Tant en Outaouais qu’en Mauricie, on estime que la situation s’est améliorée et que la vaccination des travailleurs de la santé progresse bien.

« Ça continue de progresser »

Il faut dire que Québec a récemment mis le pied sur l’accélérateur pour accroître le taux de vaccination chez les travailleurs de la santé – tous milieux de soins confondus. Depuis le 10 avril, le MSSS exécute un deuxième tour de roue parmi les employés du réseau qui n’auraient pas pu être vaccinés au début de la campagne de vaccination.
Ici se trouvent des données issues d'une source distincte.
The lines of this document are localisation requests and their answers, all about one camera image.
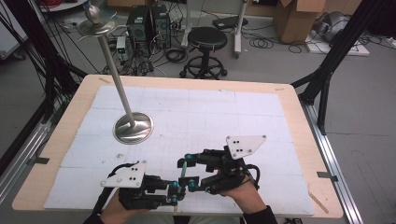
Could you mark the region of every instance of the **black sleeve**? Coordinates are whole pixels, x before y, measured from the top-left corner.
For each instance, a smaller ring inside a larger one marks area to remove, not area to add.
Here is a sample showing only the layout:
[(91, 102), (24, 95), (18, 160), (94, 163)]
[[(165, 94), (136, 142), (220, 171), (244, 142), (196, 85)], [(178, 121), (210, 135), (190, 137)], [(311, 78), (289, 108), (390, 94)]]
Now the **black sleeve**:
[(244, 214), (244, 219), (247, 224), (277, 224), (276, 218), (270, 206), (253, 214)]
[(91, 214), (83, 224), (105, 224), (96, 214)]

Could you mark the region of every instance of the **black chair base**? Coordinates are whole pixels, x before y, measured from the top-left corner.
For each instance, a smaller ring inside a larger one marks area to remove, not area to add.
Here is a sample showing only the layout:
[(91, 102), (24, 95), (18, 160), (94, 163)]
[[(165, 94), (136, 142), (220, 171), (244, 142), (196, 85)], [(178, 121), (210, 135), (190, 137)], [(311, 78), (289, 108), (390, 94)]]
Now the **black chair base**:
[[(194, 61), (197, 61), (199, 59), (201, 60), (201, 63), (199, 64), (194, 64)], [(209, 61), (215, 61), (216, 63), (213, 65), (209, 65)], [(199, 69), (197, 71), (191, 70), (192, 68), (197, 68)], [(194, 78), (214, 78), (215, 80), (219, 80), (219, 76), (227, 76), (228, 72), (227, 70), (224, 69), (224, 66), (222, 63), (214, 57), (209, 57), (208, 55), (204, 56), (198, 56), (190, 59), (187, 64), (184, 66), (184, 70), (180, 72), (180, 77), (186, 77), (187, 71), (189, 71), (190, 74), (194, 76)]]

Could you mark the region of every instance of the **computer tower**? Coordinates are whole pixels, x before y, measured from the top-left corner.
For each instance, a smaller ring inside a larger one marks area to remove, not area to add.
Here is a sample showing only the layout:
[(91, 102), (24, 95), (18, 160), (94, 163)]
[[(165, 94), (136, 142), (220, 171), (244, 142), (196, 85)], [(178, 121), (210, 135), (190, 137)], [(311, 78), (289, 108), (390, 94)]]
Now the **computer tower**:
[(170, 49), (171, 28), (168, 10), (165, 5), (152, 6), (151, 9), (157, 49)]
[(131, 38), (133, 55), (148, 57), (149, 45), (153, 38), (149, 7), (132, 6), (126, 25)]

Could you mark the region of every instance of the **white device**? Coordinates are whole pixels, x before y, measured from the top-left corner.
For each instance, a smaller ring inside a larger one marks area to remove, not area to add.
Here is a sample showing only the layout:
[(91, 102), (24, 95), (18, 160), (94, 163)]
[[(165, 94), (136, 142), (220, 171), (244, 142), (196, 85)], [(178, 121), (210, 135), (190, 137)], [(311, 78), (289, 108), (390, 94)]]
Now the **white device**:
[(124, 168), (118, 174), (103, 180), (100, 185), (108, 188), (138, 189), (142, 185), (146, 165), (146, 161), (138, 161), (137, 164)]
[(226, 141), (233, 160), (238, 160), (253, 154), (266, 139), (266, 135), (228, 136)]
[(128, 50), (126, 49), (126, 36), (117, 37), (117, 53), (122, 62), (128, 60)]

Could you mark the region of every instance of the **person's arm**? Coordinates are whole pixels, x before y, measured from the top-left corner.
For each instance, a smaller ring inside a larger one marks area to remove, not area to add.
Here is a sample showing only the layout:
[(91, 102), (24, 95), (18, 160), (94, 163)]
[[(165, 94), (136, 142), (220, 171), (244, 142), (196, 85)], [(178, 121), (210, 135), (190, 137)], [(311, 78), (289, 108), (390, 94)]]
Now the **person's arm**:
[(117, 190), (102, 215), (92, 214), (84, 221), (84, 224), (123, 224), (129, 218), (148, 211), (148, 209), (126, 210), (119, 201), (119, 190)]
[(277, 224), (271, 207), (264, 203), (259, 192), (248, 178), (238, 188), (228, 190), (221, 195), (233, 198), (244, 213), (247, 224)]
Un arrêt ministériel a aussi rendu le dépistage obligatoire – jusqu’à trois fois par semaine – pour les travailleurs de la santé non vaccinés. Depuis l’entrée en vigueur de ces mesures, le nombre d’employés du réseau inoculés a bondi de 20 % « au cours des 10 derniers jours », confirmait jeudi le ministre Dubé.

Lundi, quelque 8400 rendez-vous étaient destinés à des travailleurs de la santé. « On a une augmentation marquée et ça continue de progresser […], ces nouvelles mesures sont venues donner un nouvel élan à la campagne de vaccination du personnel », a indiqué la porte-parole du cabinet, Marjaurie Côté-Boileau.

Une opinion que partage Jeff Begley.

On remarque que le monde embarque, les conditions sont réunies pour que les travailleurs soient vaccinés.

Jeff Begley, président de la Fédération de la santé et des services sociaux

Pour tous les milieux de soins, ce sont 71 % des travailleurs de la santé qui sont vaccinés au Québec. L’administration de la deuxième dose se poursuit, faut-il préciser.

Approche personnalisée

Des établissements ont aussi mis en place des approches personnalisées pour encourager la vaccination de leurs travailleurs. Au CISSS de Laval, où les taux sont aussi plus bas que la moyenne provinciale, on a multiplié les actions. Le Service de santé du CISSS appelle directement les employés pour discuter de la vaccination, indique-t-on.

« Des suivis sont effectués auprès de groupes ciblés d’employés, on s’assure de faciliter la prise de rendez-vous », indique la porte-parole, Judith Goudreau. Des ambassadeurs ont été nommés, des rencontres en petits groupes ont aussi été organisées pour répondre aux préoccupations des employés.

Ça fonctionne très bien quand on y va de façon plus individuelle, quand il y a une sensibilisation et des approches directement au niveau des gens.

Le DDavid Lussier, médecin à l’Institut universitaire de gériatrie

« Quand la vaccination a été faite en CHSLD en janvier, c’était au tout début, le vaccin venait tout juste d’être approuvé, on n’avait pas de recul. Ça pouvait inquiéter les gens », indique le DDavid Lussier, médecin à l’Institut universitaire de gériatrie (IUGM).

Le DQuoc Nguyen, gériatre au Centre hospitalier de l’Université de Montréal, estime que la couverture vaccinale est « globalement bonne » jusqu’à présent, mais qu’il ne faudrait pas que des taux demeurent autour de 60 % dans certaines régions. « On est capables d’aller plus haut. Il ne faut pas lâcher et continuer la sensibilisation », assure-t-il.